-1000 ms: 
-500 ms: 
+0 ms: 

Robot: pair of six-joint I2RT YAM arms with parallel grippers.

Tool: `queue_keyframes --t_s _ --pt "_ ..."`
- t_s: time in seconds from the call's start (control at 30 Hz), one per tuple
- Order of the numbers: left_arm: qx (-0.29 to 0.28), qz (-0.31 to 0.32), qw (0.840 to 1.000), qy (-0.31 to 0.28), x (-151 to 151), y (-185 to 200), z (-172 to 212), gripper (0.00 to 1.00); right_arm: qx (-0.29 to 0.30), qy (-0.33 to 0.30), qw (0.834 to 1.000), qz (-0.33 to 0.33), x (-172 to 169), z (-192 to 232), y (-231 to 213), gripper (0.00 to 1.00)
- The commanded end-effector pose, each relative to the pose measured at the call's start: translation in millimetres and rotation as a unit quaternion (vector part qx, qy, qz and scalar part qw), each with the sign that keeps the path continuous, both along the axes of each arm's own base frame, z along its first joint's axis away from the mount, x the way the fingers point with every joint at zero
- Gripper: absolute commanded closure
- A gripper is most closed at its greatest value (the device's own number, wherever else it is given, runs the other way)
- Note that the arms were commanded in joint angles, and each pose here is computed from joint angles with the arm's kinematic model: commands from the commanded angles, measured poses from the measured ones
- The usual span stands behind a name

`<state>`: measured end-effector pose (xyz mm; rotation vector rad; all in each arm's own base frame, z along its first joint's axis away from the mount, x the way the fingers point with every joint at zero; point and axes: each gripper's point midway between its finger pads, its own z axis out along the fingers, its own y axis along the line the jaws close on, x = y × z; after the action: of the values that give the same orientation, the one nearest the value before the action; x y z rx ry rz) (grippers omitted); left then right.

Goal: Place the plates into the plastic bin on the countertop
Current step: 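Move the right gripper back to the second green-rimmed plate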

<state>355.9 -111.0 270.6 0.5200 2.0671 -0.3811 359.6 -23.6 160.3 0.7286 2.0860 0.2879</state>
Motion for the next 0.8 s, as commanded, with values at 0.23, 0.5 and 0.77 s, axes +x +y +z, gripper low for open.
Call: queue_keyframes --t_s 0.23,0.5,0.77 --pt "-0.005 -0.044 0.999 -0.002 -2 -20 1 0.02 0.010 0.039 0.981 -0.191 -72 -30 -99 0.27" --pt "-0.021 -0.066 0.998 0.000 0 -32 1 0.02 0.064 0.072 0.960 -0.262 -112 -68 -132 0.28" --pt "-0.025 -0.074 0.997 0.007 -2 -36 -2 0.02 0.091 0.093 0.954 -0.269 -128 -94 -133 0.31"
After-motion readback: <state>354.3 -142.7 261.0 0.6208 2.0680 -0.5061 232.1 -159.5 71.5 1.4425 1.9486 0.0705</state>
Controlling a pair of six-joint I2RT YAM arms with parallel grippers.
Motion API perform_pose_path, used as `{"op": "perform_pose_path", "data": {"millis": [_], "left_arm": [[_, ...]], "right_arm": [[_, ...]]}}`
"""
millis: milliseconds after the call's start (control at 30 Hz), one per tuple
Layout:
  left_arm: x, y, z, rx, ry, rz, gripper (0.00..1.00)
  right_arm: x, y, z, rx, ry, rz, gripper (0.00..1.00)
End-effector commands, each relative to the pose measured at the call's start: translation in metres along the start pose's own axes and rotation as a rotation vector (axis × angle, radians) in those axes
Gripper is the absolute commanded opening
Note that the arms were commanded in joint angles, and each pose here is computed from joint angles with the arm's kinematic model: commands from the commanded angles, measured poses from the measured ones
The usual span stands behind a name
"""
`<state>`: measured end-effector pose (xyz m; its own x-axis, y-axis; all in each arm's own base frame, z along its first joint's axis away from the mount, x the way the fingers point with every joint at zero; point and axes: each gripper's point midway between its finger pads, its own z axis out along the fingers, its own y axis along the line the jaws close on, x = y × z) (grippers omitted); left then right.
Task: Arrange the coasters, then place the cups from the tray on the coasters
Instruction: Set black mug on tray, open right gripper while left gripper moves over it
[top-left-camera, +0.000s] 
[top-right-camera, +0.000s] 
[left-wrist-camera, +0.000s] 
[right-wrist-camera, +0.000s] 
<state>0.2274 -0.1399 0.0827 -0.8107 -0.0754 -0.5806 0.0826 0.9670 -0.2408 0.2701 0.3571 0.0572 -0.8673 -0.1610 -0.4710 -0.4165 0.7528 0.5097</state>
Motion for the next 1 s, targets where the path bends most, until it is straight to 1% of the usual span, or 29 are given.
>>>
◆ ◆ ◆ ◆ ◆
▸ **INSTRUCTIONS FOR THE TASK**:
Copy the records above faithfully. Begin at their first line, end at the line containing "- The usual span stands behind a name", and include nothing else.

▸ **RESPONSE BELOW**:
-1000 ms: 
-500 ms: 
+0 ms: 

Robot: pair of six-joint I2RT YAM arms with parallel grippers.

Tool: `queue_keyframes --t_s _ --pt "_ ..."`
- t_s: time in seconds from the call's start (control at 30 Hz), one per tuple
- Order of the numbers: left_arm: qx (-0.29 to 0.28), qz (-0.31 to 0.32), qw (0.840 to 1.000), qy (-0.31 to 0.28), x (-151 to 151), y (-185 to 200), z (-172 to 212), gripper (0.00 to 1.00); right_arm: qx (-0.29 to 0.30), qy (-0.33 to 0.30), qw (0.834 to 1.000), qz (-0.33 to 0.33), x (-172 to 169), z (-192 to 232), y (-231 to 213), gripper (0.00 to 1.00)
- The commanded end-effector pose, each relative to the pose measured at the call's start: translation in millimetres and rotation as a unit quaternion (vector part qx, qy, qz and scalar part qw), each with the sign that keeps the path continuous, both along the axes of each arm's own base frame, z along its first joint's axis away from the mount, x the way the fingers point with every joint at zero
- Gripper: absolute commanded closure
- A gripper is most closed at its greatest value (the device's own number, wherever else it is given, runs the other way)
- Note that the arms were commanded in joint angles, and each pose here is computed from joint angles with the arm's kinematic model: commands from the commanded angles, measured poses from the measured ones
- The usual span stands behind a name

No additional answer is expected.